Gross domestic product, a broad measure of goods and services produced in the January-through-March period, increased at a 1.6% annualized pace when adjusted for seasonality and inflation, according to the department’s Bureau of Economic Analysis.
Economists surveyed by Dow Jones had been looking for an increase of 2.4% following a 3.4% gain in the fourth quarter of 2023 and 4.9% in the previous period.
Consumer spending increased 2.5% in the period, down from a 3.3% gain in the fourth quarter and below the 3% Wall Street estimate. Fixed investment and government spending at the state and local level helped keep GDP positive on the quarter, while a decline in private inventory investment and an increase in imports subtracted. Net exports subtracted 0.86 percentage points from the growth rate while consumer spending contributed 1.68 percentage points.
There was some bad news on the inflation front as well.
The personal consumption expenditures price index, a key inflation variable for the Federal Reserve, rose at a 3.4% annualized pace for the quarter, its biggest gain in a year and up from 1.8% in the fourth quarter. Excluding food and energy, core PCE prices rose at a 3.7% rate, both well above the Fed’s 2% target. Central bank officials tend to focus on core inflation as a stronger indicator of long-term trends.
The price index for GDP, sometimes called the “chain-weighted” level, increased at a 3.1% rate, compared to the Dow Jones estimate for a 3% increase.
Markets slumped following the news, with futures tied to the Dow Jones Industrial Average off more than 400 points.
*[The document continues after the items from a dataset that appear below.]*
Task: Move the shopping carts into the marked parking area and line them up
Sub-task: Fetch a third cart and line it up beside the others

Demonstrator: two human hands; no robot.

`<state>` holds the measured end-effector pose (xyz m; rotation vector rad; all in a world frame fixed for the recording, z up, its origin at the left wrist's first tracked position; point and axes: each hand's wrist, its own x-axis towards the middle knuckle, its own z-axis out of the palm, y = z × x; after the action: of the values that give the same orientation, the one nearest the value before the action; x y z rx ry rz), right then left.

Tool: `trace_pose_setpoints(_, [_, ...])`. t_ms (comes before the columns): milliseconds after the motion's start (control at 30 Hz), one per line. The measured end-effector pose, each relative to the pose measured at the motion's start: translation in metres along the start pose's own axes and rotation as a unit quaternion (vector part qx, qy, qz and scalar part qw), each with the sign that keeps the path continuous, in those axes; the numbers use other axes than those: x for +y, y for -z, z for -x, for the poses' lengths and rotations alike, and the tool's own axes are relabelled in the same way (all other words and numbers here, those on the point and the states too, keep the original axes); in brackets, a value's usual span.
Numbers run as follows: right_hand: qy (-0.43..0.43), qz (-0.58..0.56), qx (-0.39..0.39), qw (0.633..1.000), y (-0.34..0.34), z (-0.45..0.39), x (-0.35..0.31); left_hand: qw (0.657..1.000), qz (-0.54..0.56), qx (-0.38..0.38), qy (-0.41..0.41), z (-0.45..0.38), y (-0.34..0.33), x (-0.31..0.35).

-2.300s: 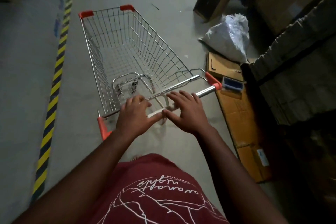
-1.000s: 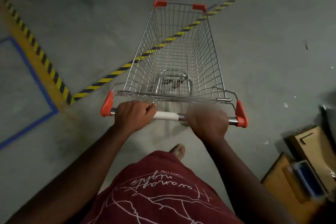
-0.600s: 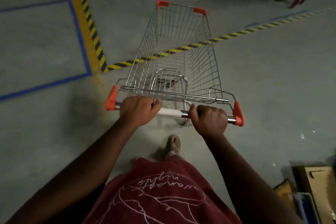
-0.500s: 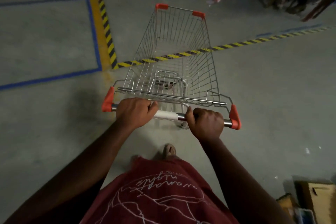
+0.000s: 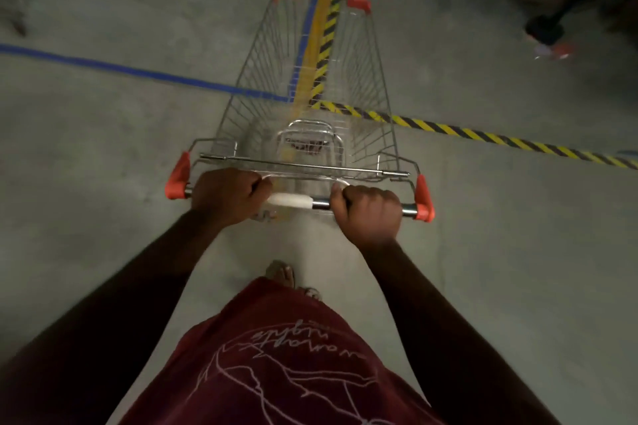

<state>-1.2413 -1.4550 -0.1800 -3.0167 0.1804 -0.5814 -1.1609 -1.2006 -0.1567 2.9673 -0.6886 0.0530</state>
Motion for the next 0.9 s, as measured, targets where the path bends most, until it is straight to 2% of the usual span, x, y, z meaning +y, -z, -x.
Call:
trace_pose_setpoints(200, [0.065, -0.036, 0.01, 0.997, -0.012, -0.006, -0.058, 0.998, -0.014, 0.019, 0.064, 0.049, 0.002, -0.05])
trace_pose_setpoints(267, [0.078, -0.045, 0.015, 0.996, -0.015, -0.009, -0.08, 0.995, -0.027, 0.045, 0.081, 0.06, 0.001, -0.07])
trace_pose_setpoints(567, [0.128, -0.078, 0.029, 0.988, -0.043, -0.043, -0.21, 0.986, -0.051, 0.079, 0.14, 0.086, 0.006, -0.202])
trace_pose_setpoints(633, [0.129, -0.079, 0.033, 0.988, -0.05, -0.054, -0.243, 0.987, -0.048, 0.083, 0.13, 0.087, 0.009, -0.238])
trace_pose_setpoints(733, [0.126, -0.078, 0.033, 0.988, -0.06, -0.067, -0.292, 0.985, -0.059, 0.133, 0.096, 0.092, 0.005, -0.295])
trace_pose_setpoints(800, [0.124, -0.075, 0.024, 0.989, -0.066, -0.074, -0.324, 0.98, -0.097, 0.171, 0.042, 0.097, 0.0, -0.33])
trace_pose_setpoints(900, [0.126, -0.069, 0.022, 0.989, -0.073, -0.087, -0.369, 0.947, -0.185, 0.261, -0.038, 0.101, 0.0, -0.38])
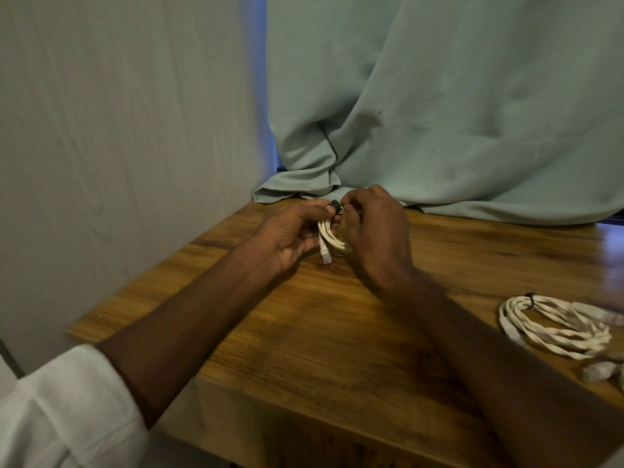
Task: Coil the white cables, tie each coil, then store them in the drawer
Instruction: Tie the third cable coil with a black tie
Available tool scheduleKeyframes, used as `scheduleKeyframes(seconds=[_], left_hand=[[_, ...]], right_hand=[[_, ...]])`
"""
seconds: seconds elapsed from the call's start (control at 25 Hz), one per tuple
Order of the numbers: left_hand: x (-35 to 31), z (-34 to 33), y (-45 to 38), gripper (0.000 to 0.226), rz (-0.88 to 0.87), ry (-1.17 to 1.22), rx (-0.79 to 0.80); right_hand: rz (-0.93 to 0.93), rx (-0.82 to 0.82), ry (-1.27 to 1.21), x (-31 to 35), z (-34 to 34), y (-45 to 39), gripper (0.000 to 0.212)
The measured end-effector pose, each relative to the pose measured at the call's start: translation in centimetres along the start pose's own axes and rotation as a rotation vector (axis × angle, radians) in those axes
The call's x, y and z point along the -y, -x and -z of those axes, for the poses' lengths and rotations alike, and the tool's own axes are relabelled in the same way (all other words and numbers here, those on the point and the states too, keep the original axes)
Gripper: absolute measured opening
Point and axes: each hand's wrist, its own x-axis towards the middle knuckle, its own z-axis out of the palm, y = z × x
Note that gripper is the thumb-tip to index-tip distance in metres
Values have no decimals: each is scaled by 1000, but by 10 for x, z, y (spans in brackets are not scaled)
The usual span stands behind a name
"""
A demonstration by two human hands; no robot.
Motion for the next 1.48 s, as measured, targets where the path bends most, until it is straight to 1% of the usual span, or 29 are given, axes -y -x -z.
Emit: scheduleKeyframes(seconds=[0.16,0.24,0.4,0.48,0.6,0.72,0.84,0.88,1.04,1.16,1.28,1.32,1.4,1.44,1.48], left_hand=[[0,2,0,41,20,4,4],[0,2,0,42,26,6,17],[1,0,-1,40,15,-37,47],[2,0,-2,40,11,-54,48],[4,1,-4,45,8,-65,73],[4,2,-5,47,-3,-65,91],[4,0,-3,45,-3,-46,93],[4,0,-2,47,-1,-46,101],[3,-2,2,49,1,-37,125],[1,-5,7,45,-26,-50,121],[1,-9,16,37,-97,-134,101],[0,-11,19,33,-162,-215,83],[-1,-11,17,25,-359,-449,13],[-2,-12,15,23,-445,-528,-9],[-2,-12,14,21,-492,-554,-23]], right_hand=[[-14,21,-35,1,2,3,26],[-16,-10,-58,1,3,3,28],[-115,-117,-117,1,3,2,24],[-144,-131,-149,1,4,2,19],[-116,-112,-89,3,8,4,14],[-58,-113,-14,3,8,4,16],[4,-99,74,1,7,4,18],[7,-104,78,1,8,4,17],[-46,-169,-53,3,11,4,15],[25,-152,50,3,13,3,15],[63,-139,105,0,16,1,16],[62,-133,97,-1,17,1,15],[54,-112,58,-1,17,0,14],[60,-97,40,-1,16,0,13],[74,-78,26,-1,16,0,13]])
Treasury yields moved higher, with the benchmark 10-year note most recently at 4.69%.
“This was a worst of both worlds report – slower than expected growth, higher than expected inflation,” said David Donabedian, chief investment officer of CIBC Private Wealth US. “We are not far from all rate cuts being backed out of investor expectations. It forces [Fed Chair Jerome] Powell into a hawkish tone for next week’s [Federal Open Market Committee] meeting.”
The report comes with markets on edge about the state of monetary policy and when the Federal Reserve will start cutting its benchmark interest rate. The federal funds rate, which sets what banks charge each other for overnight lending, is in a targeted range between 5.25% to 5.5%, the highest in some 23 years though the central bank has not hiked since July 2023.
Investors have had to adjust their view of when the Fed will start easing as inflation has remained elevated. The view as expressed through futures trading is that rate reductions will begin in September, with the Fed likely to cut just one or two times this year. Futures pricing also shifted after the GDP release, with traders now pointing to just one cut in 2024, according to CME Group calculations.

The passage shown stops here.